Your goal: Every record must be repeated exactly; omit any pictures they contain.

Data to process:
━━━━
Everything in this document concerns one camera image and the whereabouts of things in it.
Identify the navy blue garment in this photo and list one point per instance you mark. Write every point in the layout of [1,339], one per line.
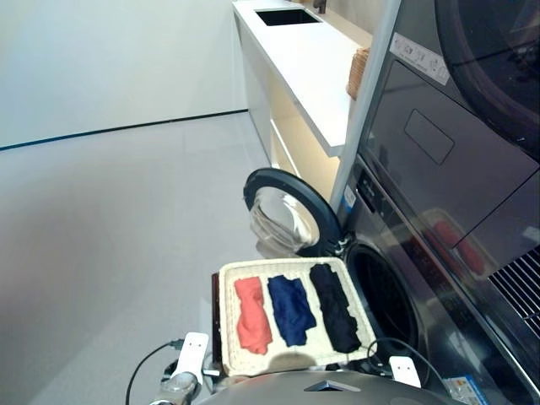
[291,310]

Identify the orange garment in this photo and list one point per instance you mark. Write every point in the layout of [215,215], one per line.
[252,320]

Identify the black garment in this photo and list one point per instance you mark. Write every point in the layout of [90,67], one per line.
[335,308]

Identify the pale woven laundry basket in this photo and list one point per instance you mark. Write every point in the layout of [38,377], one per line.
[291,358]

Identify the brown wicker basket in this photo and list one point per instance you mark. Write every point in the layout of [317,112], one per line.
[358,71]

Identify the round glass washer door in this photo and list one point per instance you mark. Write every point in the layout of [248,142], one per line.
[278,211]

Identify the blue white washer sticker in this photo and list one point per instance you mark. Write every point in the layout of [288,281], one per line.
[350,197]

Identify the white upright side panel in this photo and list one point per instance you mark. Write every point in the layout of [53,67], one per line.
[367,105]

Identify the white counter cabinet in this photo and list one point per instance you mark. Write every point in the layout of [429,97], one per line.
[308,59]

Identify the black rectangular sink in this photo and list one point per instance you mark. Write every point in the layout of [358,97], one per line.
[287,17]

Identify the grey robot torso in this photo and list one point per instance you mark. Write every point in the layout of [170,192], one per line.
[295,392]

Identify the dark sink faucet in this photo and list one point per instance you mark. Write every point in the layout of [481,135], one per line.
[319,5]

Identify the washer energy label sticker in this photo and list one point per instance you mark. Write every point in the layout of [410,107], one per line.
[457,387]

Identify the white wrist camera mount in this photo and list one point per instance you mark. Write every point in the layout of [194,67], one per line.
[192,352]
[404,371]

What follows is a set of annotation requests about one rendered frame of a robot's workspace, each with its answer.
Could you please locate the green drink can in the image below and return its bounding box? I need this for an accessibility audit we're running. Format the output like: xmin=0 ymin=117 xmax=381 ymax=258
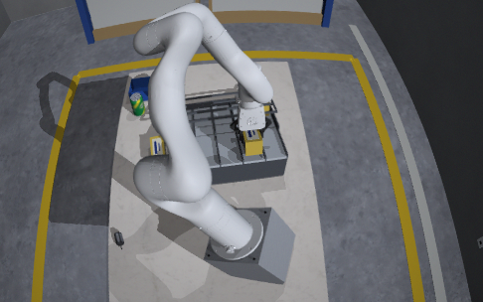
xmin=130 ymin=92 xmax=145 ymax=116

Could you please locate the blue open bin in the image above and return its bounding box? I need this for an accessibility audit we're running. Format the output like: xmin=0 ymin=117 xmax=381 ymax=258
xmin=128 ymin=76 xmax=150 ymax=101

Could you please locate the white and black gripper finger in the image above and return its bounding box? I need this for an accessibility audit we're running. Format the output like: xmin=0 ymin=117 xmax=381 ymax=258
xmin=259 ymin=117 xmax=271 ymax=138
xmin=230 ymin=119 xmax=243 ymax=144

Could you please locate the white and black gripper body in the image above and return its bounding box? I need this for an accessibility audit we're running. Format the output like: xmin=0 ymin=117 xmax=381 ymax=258
xmin=237 ymin=104 xmax=265 ymax=131

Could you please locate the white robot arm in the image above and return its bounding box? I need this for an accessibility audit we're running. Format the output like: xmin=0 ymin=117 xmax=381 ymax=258
xmin=133 ymin=3 xmax=273 ymax=260

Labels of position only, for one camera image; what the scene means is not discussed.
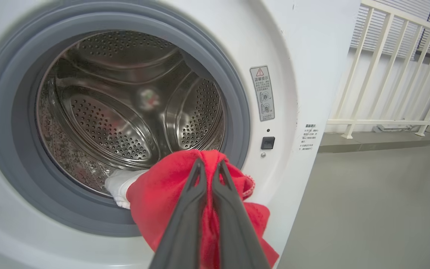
━━━━
Task output:
Everything in this document concerns one camera image and the whereabouts of things in it.
Identify the navy blue garment in this photo and list one point per instance you mark. Write every point in the layout of [1,339], one per line.
[291,310]

Identify the orange garment in this photo and list one point per instance you mark. Write every point in the layout of [215,215], one per line.
[252,320]

Identify the black garment in this photo and list one point per instance you mark. Write every point in the layout of [90,67], one per line.
[335,308]

Identify the pale woven laundry basket in this photo and list one point per instance you mark. Write every point in the layout of [38,377], one per line.
[291,358]

Identify the brown wicker basket in this photo and list one point per instance you mark. Write every point in the layout of [317,112], one per line.
[358,71]

Identify the round glass washer door in this photo and list one point per instance you mark. Write every point in the layout of [248,142], one per line.
[278,211]

Identify the blue white washer sticker in this photo and list one point per instance you mark. Write every point in the layout of [288,281], one per line.
[350,197]

Identify the white upright side panel in this photo and list one point per instance you mark. Write every point in the layout of [53,67], one per line.
[367,105]

Identify the white counter cabinet in this photo and list one point per instance you mark. Write every point in the layout of [429,97], one per line.
[308,59]

Identify the black rectangular sink in this photo and list one point per instance you mark. Write every point in the layout of [358,97], one per line.
[287,17]

Identify the grey robot torso in this photo and list one point per instance you mark. Write every point in the layout of [170,192], one per line.
[295,392]

Identify the dark sink faucet in this photo and list one point per instance you mark. Write every point in the layout of [481,135], one per line.
[319,5]

Identify the washer energy label sticker in this photo and list one point per instance you mark. Write every point in the layout of [410,107], one per line.
[457,387]

Identify the white wrist camera mount in this photo and list one point per instance you mark. Write every point in the layout of [194,67], one per line.
[192,352]
[404,371]

What follows is a set of annotation requests about one rendered frame of a robot's workspace, each with its answer.
Could you please locate the green drink can in the image below and return its bounding box? I need this for an accessibility audit we're running. Format the output like: xmin=0 ymin=117 xmax=381 ymax=258
xmin=130 ymin=92 xmax=145 ymax=116

Could you please locate the blue open bin in the image above and return its bounding box? I need this for an accessibility audit we're running. Format the output like: xmin=0 ymin=117 xmax=381 ymax=258
xmin=128 ymin=76 xmax=150 ymax=101

Could you please locate the white and black gripper finger in the image above and return its bounding box? I need this for an accessibility audit we're running. Format the output like: xmin=0 ymin=117 xmax=381 ymax=258
xmin=259 ymin=117 xmax=271 ymax=138
xmin=230 ymin=119 xmax=243 ymax=144

Could you please locate the white and black gripper body in the image above and return its bounding box? I need this for an accessibility audit we're running. Format the output like: xmin=0 ymin=117 xmax=381 ymax=258
xmin=237 ymin=104 xmax=265 ymax=131

Could you please locate the white robot arm in the image above and return its bounding box? I need this for an accessibility audit we're running. Format the output like: xmin=0 ymin=117 xmax=381 ymax=258
xmin=133 ymin=3 xmax=273 ymax=260

Labels of position only, for one camera image; what the scene means is not discussed.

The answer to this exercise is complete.